SECOND AMENDMENT TO AASTROM BIOSCIENCES, INC. 2009 OMNIBUS INCENTIVE PLAN

EX-10.1 2 a12-13966_1ex10d1.htm EX-10.1

EXHIBIT 10.1

 

SECOND AMENDMENT TO
AASTROM BIOSCIENCES, INC.
2009 OMNIBUS INCENTIVE PLAN

 

WHEREAS, Aastrom Biosciences, Inc. (the “Company”) desires to amend the Aastrom Biosciences, Inc. 2009 Omnibus Incentive Plan (as amended and in effect, the “Plan”) to increase the aggregate number of shares authorized for issuance under the Plan by 5,000,000 shares of common stock, no par value (the “Common Stock”), of the Company and to increase certain limits on grants to participants therein (the “Plan Amendment”); and

 

WHEREAS, on April 5, 2012, subject to shareholder approval, the Board of Directors of the Company approved the Plan Amendment.

 

NOW THEREFORE, in accordance with Section 12.1 of the Plan, the Plan is hereby amended as follows:

 

1. Section 3.1(a) of the Plan is hereby amended and restated in its entirety to read as follows:

 

“(a) Subject to adjustment as provided in Section 12.2, effective as of May 3, 2012 the Shares authorized for grant under the Plan shall be increased from 7,150,000 Shares to 12,150,000 Shares, as increased if applicable under this Section, less one (1) share of Stock for every one (1) share of Stock that was subject to an option or stock appreciation right granted after June 30, 2009 under the Prior Plans and 1.25 Shares for every one (1) Share that was subject to an award other than an option or stock appreciation right granted after June 30, 2009 under the Prior Plans. Any Shares that are subject to Options or Stock Appreciation Rights shall be counted against this limit as one (1) Share for every one (1) Share granted, and any Shares that are subject to Awards other than Options or Stock Appreciation Rights shall be counted against this limit as 1.25 Shares for every one (1) Share granted.
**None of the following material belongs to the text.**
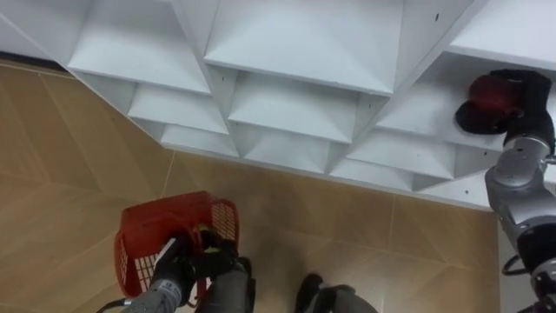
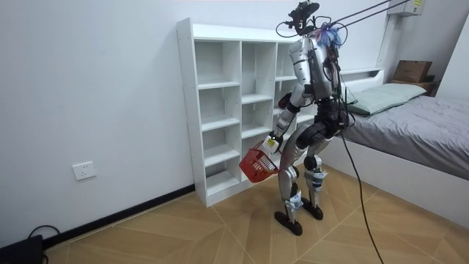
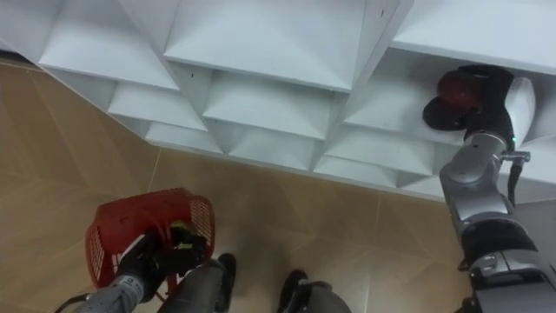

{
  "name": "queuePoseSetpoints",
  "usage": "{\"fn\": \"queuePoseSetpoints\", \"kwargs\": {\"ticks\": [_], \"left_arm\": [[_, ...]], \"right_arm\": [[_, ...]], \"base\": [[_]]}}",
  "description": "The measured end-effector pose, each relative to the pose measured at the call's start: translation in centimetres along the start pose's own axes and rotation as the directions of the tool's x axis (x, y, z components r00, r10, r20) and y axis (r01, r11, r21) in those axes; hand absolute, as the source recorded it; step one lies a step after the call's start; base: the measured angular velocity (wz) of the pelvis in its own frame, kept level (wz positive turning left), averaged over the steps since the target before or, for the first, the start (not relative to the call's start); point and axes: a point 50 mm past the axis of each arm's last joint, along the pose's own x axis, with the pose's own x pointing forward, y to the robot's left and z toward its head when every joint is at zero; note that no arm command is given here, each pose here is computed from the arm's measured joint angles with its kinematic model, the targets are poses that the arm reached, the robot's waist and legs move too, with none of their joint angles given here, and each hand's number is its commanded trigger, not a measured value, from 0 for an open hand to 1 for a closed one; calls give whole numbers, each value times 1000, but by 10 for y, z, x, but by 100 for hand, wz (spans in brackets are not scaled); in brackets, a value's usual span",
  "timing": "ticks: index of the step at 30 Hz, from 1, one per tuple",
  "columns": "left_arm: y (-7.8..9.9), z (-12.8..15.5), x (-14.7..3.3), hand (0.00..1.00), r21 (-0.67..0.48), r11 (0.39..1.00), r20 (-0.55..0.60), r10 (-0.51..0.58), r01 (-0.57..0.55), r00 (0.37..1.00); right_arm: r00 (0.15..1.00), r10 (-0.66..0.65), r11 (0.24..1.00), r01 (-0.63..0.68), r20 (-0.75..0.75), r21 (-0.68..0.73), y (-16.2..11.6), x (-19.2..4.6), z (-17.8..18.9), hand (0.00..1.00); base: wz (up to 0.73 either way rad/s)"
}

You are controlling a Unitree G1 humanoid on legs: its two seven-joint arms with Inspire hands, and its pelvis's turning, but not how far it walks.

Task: Collect fruits from the closet

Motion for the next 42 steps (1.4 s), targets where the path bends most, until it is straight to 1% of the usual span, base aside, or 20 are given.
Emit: {"fn": "queuePoseSetpoints", "kwargs": {"ticks": [7, 14, 23, 26, 29, 32, 35, 37, 42], "left_arm": [[-4, 5, 3, 100, 16, 1000, 10, -16, 16, 1000], [-2, 2, 3, 100, 16, 1000, -4, -7, 7, 1000], [0, 1, 8, 100, 13, 1000, -28, -2, 2, 1000], [0, -1, 8, 100, 11, 1000, -36, -10, 11, 999], [-1, 1, 9, 100, 7, 1000, -33, -23, 23, 999], [-1, 5, 11, 100, 4, 1000, -24, -26, 26, 999], [-5, 5, 12, 100, -16, 999, -20, -46, 46, 999], [-8, 3, 12, 100, -55, 997, -23, -53, 51, 998], [-15, 1, 12, 100, -103, 993, -25, -67, 64, 997]], "right_arm": [[999, 46, 999, -46, -9, -21, 4, 1, 2, 100], [996, 84, 996, -84, -28, -34, 7, -1, 0, 100], [989, 135, 990, -137, -56, -36, 16, -7, -9, 100], [983, 169, 984, -172, -65, -45, 23, -10, -11, 100], [974, 217, 975, -219, -69, -30, 33, -16, -11, 100], [950, 312, 949, -313, -29, -29, 50, -28, -6, 100], [918, 397, 918, -397, -12, -5, 64, -40, -5, 100], [887, 462, 887, -462, -3, -18, 72, -51, -11, 100], [809, 587, 809, -587, 17, -26, 85, -77, -19, 100]], "base": [[-5], [-3], [-3], [-3], [0], [0], [-2], [0], [-1]]}}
After the effective date of the Plan (as provided in Section 13.13), no awards may be granted under any Prior Plan.”

 

2. The last sentence of Section 5.7 of the Plan is hereby amended and restated in its entirety to read as follows:

 

“Notwithstanding anything in Section 3.1 to the contrary and solely for the purposes of determining whether Shares are available for the grant of Incentive Stock Options under the Plan, the maximum aggregate number of Shares that may be issued pursuant to Incentive Stock Options granted under the Plan shall be 12,150,000 Shares, subject to adjustment as provided in Section 12.2.”

 

3. The Section 10.5 of the Plan is hereby amended and restated in its entirety to read as follows:

 

“10.5. Limitations on Grants to Individual Participants.  Subject to adjustment as provided in Section 12.2, no Participant may be granted (i) Options or Stock Appreciation Rights during any 12-month period with respect to more than 2,500,000 Shares (such figure adjusted for the one-for-eight split of the Common Stock of the Company on February 18, 2010) and (ii) Restricted Stock, Performance Awards and/or Restricted Stock Unit Awards that are intended to comply with the performance-based exception under Code Section 162(m) and are denominated in Shares in any 12-month period with respect to more than 2,000,000 Shares (such figure adjusted for the one-for-eight split of the Common Stock of the Company on February 18, 2010); provided, however, that a Participant may be granted, in his or her initial year as an Employee (including a Participant who was previously a Director and then becomes an Employee, but not including a Participant who is an employee of the Company and transfers to an Affiliate or vice versa), an additional grant in such initial year not to exceed (i) Options or Stock Appreciation Rights with respect to more than 5,000,000 Shares (such figure adjusted for the one-for-eight split of the Common Stock of the Company on February 18, 2010) and (ii) Restricted Stock, Performance Awards and/or Restricted Stock Unit Awards that are intended to comply with the performance-based exception under Code Section 162(m) and are denominated in Shares with respect to more than 4,000,000 Shares (such figure adjusted for the one-for-eight split of the Common Stock of the Company on February 18, 2010) (the foregoing limitations in this sentence are referred to collectively as the “Limitations”). In addition to the foregoing, the maximum dollar value that may be granted to any Participant for each 12 months in a Performance Period with respect to Performance Awards that are intended to comply with the performance-based exception under Code Section 162(m) and are denominated in cash is $2,000,000. If an Award is cancelled, the cancelled Award shall continue to be counted toward the applicable Limitation (or, in the case of a Performance Award denominated in cash, to be counted toward the dollar amount in the preceding sentence).”

 

4. The Plan Amendment shall be effective upon approval of the shareholders of the Company at the May 3, 2012 Annual Meeting of Shareholders. If the Plan Amendment is not so approved at such meeting, then the amendment to the Plan set forth herein shall be void ab initio.

 

5. Except herein above provided, the Plan is hereby ratified, confirmed and approved in all respects.